L'œuvre d'art présente un défi au temps et à son écoulement ; elle en est comme le résidu durable. Elle substitue à l'espace anonyme un espace tracé ou modelé – toile ou sculpture – marqué par la durée. Enfin, l'œuvre d'art reconstitue un univers originel et androgyne où temps et espace seraient encore indissociés.

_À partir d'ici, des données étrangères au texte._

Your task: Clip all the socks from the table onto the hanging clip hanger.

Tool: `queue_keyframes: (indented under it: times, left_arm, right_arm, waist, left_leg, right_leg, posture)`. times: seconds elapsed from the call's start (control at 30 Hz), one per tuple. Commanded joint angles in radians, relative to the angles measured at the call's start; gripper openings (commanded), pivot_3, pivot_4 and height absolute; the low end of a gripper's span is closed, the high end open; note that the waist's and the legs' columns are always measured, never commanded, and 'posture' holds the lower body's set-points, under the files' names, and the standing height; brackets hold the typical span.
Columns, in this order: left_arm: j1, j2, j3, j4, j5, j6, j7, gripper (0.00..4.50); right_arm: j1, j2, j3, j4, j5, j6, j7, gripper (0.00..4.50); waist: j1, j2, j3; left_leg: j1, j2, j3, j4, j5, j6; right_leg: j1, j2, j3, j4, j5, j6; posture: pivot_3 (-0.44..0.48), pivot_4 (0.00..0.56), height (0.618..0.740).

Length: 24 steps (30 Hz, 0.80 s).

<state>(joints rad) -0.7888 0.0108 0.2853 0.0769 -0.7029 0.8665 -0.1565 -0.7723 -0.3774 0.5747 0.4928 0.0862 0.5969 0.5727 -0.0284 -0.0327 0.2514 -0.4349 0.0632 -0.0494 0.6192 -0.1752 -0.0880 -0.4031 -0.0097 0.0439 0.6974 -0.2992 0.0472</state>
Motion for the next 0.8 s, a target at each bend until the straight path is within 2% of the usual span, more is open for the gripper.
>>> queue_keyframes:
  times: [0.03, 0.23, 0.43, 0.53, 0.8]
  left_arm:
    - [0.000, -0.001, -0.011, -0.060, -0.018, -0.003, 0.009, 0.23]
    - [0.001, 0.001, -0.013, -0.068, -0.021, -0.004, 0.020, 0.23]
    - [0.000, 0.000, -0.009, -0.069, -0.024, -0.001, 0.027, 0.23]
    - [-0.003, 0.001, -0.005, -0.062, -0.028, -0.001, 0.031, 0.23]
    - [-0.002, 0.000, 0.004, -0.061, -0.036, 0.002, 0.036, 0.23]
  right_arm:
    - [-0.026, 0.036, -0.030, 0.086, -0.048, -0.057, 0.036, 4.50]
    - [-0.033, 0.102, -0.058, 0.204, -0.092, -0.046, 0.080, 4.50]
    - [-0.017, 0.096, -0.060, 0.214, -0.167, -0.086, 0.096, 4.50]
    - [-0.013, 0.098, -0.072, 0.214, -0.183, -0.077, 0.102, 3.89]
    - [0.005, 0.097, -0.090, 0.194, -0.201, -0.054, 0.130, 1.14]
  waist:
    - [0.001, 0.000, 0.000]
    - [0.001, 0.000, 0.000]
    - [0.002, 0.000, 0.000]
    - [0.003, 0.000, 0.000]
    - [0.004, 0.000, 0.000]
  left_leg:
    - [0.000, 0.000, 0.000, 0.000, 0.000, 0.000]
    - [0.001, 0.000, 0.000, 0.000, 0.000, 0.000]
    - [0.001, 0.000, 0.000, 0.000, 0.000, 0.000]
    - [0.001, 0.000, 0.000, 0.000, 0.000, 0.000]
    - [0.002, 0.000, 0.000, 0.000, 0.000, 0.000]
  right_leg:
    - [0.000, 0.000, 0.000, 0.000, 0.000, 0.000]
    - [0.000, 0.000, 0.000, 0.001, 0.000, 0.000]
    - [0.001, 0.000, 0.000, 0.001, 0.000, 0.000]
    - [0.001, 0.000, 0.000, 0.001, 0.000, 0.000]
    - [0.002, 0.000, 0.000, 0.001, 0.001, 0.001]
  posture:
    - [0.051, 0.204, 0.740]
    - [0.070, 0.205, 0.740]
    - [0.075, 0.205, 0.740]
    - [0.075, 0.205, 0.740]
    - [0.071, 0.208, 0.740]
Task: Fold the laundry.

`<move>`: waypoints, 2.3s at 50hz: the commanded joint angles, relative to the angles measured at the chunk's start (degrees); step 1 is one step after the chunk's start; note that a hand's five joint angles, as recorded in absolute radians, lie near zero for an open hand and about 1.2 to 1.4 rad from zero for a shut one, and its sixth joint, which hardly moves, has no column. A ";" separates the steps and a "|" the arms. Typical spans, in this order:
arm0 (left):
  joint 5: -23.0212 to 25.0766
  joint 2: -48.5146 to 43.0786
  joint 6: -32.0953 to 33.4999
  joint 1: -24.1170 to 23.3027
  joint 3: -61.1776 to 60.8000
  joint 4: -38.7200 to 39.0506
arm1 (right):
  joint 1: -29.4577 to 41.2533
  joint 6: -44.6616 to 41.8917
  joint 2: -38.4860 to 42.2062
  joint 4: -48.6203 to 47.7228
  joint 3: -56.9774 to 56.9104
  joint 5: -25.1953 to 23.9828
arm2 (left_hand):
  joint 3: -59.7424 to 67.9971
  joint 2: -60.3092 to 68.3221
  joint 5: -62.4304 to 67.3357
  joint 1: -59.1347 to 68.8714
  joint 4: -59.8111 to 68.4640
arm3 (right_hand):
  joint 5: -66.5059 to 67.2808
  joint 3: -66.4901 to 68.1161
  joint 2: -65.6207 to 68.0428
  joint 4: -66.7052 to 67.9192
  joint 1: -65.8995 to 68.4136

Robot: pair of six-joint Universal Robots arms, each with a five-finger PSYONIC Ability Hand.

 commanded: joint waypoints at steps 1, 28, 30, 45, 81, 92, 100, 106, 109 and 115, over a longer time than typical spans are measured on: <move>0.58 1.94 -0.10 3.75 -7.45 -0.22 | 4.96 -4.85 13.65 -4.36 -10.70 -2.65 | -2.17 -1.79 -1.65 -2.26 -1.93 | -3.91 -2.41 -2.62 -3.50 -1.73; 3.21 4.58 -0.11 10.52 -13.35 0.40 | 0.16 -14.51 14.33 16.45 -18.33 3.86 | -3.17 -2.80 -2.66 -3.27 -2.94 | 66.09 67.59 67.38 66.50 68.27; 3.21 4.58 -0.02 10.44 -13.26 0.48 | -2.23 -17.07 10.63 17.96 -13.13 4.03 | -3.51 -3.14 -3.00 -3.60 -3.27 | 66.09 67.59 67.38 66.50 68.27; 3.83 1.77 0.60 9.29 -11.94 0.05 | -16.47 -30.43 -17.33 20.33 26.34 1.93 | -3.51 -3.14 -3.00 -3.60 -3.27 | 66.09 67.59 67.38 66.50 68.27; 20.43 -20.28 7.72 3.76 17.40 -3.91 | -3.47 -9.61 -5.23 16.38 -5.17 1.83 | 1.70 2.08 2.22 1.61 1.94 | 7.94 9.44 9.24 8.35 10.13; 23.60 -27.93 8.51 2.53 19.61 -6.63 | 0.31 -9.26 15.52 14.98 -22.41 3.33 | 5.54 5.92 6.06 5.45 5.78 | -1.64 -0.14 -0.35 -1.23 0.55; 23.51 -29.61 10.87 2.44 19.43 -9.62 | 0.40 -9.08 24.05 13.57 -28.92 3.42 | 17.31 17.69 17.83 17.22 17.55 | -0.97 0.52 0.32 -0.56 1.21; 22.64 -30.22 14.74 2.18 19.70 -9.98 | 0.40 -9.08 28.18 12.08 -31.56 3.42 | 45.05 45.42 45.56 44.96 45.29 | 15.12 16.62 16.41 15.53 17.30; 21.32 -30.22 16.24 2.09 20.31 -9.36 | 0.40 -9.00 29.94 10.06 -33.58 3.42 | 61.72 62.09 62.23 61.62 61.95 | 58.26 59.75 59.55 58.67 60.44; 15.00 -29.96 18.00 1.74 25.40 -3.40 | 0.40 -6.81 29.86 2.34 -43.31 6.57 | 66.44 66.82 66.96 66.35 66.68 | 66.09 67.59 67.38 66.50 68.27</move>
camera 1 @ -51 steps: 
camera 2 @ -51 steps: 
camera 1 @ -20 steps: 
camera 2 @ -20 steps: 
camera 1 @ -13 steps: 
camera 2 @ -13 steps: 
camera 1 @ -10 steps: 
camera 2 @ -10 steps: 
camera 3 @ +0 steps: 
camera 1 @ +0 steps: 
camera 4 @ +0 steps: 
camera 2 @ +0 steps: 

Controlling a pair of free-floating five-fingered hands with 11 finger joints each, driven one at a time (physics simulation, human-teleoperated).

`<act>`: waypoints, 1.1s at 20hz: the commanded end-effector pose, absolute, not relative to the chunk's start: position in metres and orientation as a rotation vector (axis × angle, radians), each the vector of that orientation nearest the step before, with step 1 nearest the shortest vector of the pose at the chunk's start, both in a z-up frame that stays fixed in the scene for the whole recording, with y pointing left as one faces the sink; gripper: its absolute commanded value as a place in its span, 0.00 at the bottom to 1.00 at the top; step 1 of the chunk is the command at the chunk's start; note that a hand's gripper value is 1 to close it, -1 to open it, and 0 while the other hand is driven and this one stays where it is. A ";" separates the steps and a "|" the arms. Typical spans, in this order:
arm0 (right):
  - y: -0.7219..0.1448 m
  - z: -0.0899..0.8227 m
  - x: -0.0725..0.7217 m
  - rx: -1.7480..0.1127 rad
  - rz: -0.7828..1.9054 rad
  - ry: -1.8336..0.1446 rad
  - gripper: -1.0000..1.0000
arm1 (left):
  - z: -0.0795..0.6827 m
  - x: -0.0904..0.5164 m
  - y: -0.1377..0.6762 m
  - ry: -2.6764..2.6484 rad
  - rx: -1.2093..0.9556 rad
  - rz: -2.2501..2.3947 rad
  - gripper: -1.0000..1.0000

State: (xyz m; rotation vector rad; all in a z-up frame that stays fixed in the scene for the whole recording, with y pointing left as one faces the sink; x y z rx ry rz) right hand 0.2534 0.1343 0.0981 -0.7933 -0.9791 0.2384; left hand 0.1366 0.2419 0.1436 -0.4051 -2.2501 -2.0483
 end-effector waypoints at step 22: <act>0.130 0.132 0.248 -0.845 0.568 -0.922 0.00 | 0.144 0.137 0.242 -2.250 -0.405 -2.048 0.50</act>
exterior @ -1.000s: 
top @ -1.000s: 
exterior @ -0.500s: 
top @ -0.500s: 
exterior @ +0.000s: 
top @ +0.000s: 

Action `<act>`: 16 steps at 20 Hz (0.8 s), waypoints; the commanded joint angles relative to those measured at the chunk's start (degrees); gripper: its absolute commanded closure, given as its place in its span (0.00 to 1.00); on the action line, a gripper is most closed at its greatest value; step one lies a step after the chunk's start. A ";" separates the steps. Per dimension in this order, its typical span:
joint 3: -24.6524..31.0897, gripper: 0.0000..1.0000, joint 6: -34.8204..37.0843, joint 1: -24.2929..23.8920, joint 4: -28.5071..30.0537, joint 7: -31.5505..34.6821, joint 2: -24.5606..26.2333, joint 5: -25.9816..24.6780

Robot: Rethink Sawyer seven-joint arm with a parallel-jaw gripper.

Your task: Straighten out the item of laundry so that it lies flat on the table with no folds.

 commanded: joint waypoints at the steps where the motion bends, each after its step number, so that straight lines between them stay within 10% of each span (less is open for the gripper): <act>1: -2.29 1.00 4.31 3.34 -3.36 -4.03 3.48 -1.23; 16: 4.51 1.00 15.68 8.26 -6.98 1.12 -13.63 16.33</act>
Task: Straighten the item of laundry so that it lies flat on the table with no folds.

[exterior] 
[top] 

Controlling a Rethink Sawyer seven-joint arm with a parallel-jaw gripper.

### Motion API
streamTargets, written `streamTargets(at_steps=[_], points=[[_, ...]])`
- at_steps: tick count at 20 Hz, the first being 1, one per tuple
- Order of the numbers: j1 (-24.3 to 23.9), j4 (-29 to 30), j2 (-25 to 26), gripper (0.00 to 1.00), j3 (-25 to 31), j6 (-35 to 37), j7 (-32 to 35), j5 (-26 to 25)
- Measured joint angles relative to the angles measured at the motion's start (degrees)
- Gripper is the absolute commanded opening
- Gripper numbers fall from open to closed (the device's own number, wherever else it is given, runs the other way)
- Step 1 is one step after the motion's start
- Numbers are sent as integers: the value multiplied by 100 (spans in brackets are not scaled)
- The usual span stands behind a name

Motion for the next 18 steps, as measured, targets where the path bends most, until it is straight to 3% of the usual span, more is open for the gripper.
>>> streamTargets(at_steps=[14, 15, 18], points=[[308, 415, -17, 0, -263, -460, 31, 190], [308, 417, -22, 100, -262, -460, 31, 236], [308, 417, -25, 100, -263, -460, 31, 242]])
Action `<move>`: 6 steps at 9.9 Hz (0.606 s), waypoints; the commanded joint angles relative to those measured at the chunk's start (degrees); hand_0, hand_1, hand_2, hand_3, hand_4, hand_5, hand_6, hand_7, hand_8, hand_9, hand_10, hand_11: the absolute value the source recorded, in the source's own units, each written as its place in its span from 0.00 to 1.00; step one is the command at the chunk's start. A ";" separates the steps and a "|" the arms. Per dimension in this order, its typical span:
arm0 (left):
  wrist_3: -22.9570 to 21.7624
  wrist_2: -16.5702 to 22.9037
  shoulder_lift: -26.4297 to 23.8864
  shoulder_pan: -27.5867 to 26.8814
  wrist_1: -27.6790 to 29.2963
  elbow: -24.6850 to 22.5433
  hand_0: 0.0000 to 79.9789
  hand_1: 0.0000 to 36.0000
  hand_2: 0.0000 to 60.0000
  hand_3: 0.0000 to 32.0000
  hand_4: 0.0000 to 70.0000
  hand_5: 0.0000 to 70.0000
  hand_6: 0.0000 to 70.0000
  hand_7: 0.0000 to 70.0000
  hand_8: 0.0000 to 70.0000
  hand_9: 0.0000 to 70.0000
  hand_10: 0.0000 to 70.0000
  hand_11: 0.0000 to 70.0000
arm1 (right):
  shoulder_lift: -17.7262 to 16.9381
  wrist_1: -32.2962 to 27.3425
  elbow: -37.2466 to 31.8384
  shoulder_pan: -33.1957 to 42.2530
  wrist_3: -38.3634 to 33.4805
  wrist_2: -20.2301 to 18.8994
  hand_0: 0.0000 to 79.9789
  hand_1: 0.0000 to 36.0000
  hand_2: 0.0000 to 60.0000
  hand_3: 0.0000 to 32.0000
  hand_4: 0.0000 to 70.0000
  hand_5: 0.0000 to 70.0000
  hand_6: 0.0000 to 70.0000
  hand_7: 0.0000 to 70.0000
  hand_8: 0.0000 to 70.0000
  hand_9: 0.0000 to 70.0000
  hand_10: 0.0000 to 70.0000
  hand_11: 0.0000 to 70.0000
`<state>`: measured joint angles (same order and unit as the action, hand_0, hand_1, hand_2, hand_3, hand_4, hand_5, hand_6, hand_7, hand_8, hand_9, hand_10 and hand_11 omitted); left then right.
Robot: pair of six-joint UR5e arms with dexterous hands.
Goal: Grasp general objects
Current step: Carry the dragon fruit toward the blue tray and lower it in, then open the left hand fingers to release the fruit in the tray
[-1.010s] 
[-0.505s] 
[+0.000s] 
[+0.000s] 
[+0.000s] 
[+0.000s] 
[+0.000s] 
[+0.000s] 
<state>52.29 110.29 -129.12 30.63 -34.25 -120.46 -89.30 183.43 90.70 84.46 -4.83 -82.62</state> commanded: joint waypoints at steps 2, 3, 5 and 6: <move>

La publicité est dépourvue de tout passé mythique ; elle appartient à une période d'émiettement ; elle souligne cet émiettement et l'accentue en donnant une image, le plus souvent agrandie, d'objets et de personnages séparés. Elle « sur-différencie » l'environnement en crevant les surfaces : celles du mur et de l'écran de télévision. Elle tend à faire triompher l'instant sur la durée en ramassant à l'extrême le message qu'elle véhicule ; elle s'efforce de donner à ce dernier une force éruptive, d'autant plus qu'elle doit triompher d'autres publicités. Elle surenchérit sur le milieu au point de créer une suite de milieux particuliers. On peut même se demander si ses signaux rugissants ne constituent pas, à travers des manifestations utilitaires conjoncturelles, des actions transversales du réel sur lui-même, cette transversalité violente déchirant le tissu trop serré de la vie quotidienne.
Art et publicité ont des modes d'apparition différents. L'art pur est crédité de la profondeur, la publicité vise à rompre les surfaces. Il n'empêche que, une fois sa fonction accomplie, la publicité devient, par la trace qu'elle laisse, l'égale de l'art et, pour ce dernier, un scandale. Ce qui les sépare alors n'est plus du domaine du visible.